According to official Muslim history, when the Prophet Mohammed died in 632, his followers quickly split into two main camps—those who wanted Ali, the Prophet’s cousin, the first boy to convert to Islam and, later, the Prophet’s son-in-law, to be next leader, and those who wanted to open up the qualifications for a wider group of believers. These differences have beset Muslims ever since and continued to cause violence and bloodshed in the Middle East.
At first, Mohammed’s political heir, his good friend Abu Bakr, had to pacify rebellious Bedouin tribes who abandoned Islam and channeled Muslims’ energies toward the conquest of neighboring civilizations (such as the Byzantine and Sassanian or Persian). After his death in 634, Omar ibn al-Khattab took over and promptly named himself “Commander of the Faithful.” He is the one who introduced the Islamic calendar and helped Islamize the institutions he inherited. He turned non-Muslims living in his nation into second-class citizens, or dhimmis, who depended on the goodwill of their Muslim lords.
When Omar was killed in 644, he was replaced by Othman ibn Affan. Othman was a divisive leader who was less interested in conquest than in reorganizing and standardizing the administration of the empire, mostly by bestowing privileges on members of his Umayyad clan. He offended many people when he styled himself Deputy of God. According to the same traditional Muslim sources, he established a standard version of the Koran to provide one ideology to the Arab diaspora.
Muslims unhappy with Othman’s unfairness killed him in 656 and proclaimed Ali as the new caliph. Ali promptly reversed Othman’s policies and reinstituted a more equitable distribution of taxation and plunder. But Othman’s cousin, Muwaiya ibn Abu Sufyan, governor of Damascus, wanted Othman’s murderer punished. Ali couldn’t do this to his supporters, and besides, Meccan elites were unhappy with Muwaiya. So a civil war (known as al-fitna al al-kubra) erupted between 656 and 659, pitting the supporters of Ali (eventually known as Shiites) against others, (eventually known as Sunnis). When Ali won the battle, he settled for arbitration. The troops who had supported this option (known as Kharijites, or Rejectionists) turned against him, leaving him no option but to fight them back. A Kharijite eventually killed Ali in 661 and Ali was buried in the Iraqi city of Kufa.

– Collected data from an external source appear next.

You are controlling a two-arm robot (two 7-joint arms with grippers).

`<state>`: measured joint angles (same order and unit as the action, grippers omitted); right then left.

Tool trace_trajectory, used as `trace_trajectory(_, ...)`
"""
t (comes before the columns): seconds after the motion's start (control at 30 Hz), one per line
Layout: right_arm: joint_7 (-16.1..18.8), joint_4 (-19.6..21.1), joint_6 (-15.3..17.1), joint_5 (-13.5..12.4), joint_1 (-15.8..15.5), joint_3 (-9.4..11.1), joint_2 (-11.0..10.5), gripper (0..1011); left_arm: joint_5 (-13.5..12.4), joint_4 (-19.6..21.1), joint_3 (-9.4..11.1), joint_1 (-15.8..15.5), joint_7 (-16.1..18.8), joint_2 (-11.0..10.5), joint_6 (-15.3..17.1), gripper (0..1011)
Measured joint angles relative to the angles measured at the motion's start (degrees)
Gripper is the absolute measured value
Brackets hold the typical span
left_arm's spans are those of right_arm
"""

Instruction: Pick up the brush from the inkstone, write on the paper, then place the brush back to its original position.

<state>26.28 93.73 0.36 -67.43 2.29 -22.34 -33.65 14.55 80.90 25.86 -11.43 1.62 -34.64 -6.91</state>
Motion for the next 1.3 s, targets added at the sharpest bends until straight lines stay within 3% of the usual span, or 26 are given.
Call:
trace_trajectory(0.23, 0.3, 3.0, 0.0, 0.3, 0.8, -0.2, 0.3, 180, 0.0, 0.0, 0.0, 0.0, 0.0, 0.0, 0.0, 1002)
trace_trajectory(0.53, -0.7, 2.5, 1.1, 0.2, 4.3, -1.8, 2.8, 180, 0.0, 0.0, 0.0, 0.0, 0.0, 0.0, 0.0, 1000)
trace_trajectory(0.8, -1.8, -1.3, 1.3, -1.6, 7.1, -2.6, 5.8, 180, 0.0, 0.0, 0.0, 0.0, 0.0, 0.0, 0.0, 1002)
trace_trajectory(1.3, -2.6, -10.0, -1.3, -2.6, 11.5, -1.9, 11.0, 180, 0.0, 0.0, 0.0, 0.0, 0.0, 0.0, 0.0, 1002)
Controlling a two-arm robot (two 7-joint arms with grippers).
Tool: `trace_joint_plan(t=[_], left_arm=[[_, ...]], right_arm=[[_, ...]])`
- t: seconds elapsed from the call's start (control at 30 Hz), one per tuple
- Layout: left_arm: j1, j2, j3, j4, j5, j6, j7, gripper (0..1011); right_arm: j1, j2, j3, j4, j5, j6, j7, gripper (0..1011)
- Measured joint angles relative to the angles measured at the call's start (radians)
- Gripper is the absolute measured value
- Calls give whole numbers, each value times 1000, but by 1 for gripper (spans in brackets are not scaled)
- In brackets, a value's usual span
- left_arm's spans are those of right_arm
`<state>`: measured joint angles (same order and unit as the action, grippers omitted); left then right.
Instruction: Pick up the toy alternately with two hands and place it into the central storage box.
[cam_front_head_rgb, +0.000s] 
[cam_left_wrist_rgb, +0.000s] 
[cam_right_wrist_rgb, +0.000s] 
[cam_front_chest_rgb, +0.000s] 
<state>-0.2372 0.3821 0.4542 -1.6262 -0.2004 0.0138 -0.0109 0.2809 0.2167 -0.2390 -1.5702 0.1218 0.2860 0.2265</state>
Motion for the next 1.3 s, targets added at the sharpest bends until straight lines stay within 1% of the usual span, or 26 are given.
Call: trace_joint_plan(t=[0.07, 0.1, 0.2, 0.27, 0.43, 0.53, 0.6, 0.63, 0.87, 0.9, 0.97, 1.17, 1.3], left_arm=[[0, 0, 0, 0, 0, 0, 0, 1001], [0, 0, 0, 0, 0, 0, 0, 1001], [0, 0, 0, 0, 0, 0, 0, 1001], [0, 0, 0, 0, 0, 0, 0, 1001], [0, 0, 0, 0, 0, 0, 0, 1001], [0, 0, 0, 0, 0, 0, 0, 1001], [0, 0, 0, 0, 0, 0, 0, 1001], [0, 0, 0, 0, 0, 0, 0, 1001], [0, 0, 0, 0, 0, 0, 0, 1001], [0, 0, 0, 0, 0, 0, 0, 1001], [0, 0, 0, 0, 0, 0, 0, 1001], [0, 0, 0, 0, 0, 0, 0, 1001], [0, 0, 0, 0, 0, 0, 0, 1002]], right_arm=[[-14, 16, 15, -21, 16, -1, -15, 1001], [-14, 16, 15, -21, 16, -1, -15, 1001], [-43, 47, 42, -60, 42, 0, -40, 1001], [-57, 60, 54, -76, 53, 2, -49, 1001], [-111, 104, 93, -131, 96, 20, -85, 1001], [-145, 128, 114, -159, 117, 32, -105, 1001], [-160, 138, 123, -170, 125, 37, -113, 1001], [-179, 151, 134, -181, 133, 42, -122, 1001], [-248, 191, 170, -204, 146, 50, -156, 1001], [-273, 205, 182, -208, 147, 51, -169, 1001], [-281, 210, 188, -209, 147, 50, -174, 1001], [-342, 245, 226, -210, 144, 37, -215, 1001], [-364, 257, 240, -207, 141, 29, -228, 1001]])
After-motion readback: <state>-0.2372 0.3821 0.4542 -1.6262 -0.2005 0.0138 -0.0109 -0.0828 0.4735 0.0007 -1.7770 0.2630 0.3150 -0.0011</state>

Muwayia and the Umayyad clan assumed the leadership of Muslims but remained wary of Ali’s sons, Hassan and Hussein. When the Umayyad-appointed governors of Iraq brutalized their subjects, the Iraqis appealed to Hussein, Ali’s surviving son. On September 680, Hussein, accompanied by seventy-two warriors, and his whole family, including women and children, left for Kufa on the promise that the Iraqis would join him in a fight against the governor Ubaydallah. No sooner had he left that warning reached him that people had changed their minds and that he would have no support.
Hussein’s nobility, however, prevented him from changing course. His camp in what came to be known as Karbala was besieged and on October 680, his seventy-two warriors were killed and beheaded and he himself was stabbed dozens of times. Horses trampled on his corpse. His head was chopped off and carried like a trophy. The sons of his surviving son, Ali Zayn al-Abideen, known as imams in Shiite theology, were poisoned by successive rulers, fearing that people would rally around them, since they were from the pure bloodline of the Prophet. The twelfth such imam, Muhammad al-Mahdi, entered a cave known as Bir al-Ghayba, or “The Well of Disappearance,” and embarked on a state of occultation. Jesus-like, he is expected to return on the day Hussein was killed to lead a new era of peace and justice.
Lesley Hazleton, who has done a superb job outlining the political machinations of this early Islamic period in her book, After the Prophet: The Epic Story of the Shia – Sunni Split in Islam (2009), pointed out that the first caliph Abu Bakr is the only leader to have died of natural causes in almost half a century following Prophet Mohammed’s death. Yet, in many Muslims’ minds, this period is known as the “golden age” of Islam, a time when Islam expanded, faith was pristine, and virtue was paramount. This blood-drenched era is, in fact, the model for a new Islamic revival. In the meantime, as the New York Times is reporting, the Saudi-financed Sunnis and Iranian-backed Shiites are spreading mayhem in the Middle East, as if nothing new happened between the 7th and the 21st centuries.
Isn’t this sordid history enough to make the case for a secular political system, where faith is private and society is managed on the basis of modern tenets?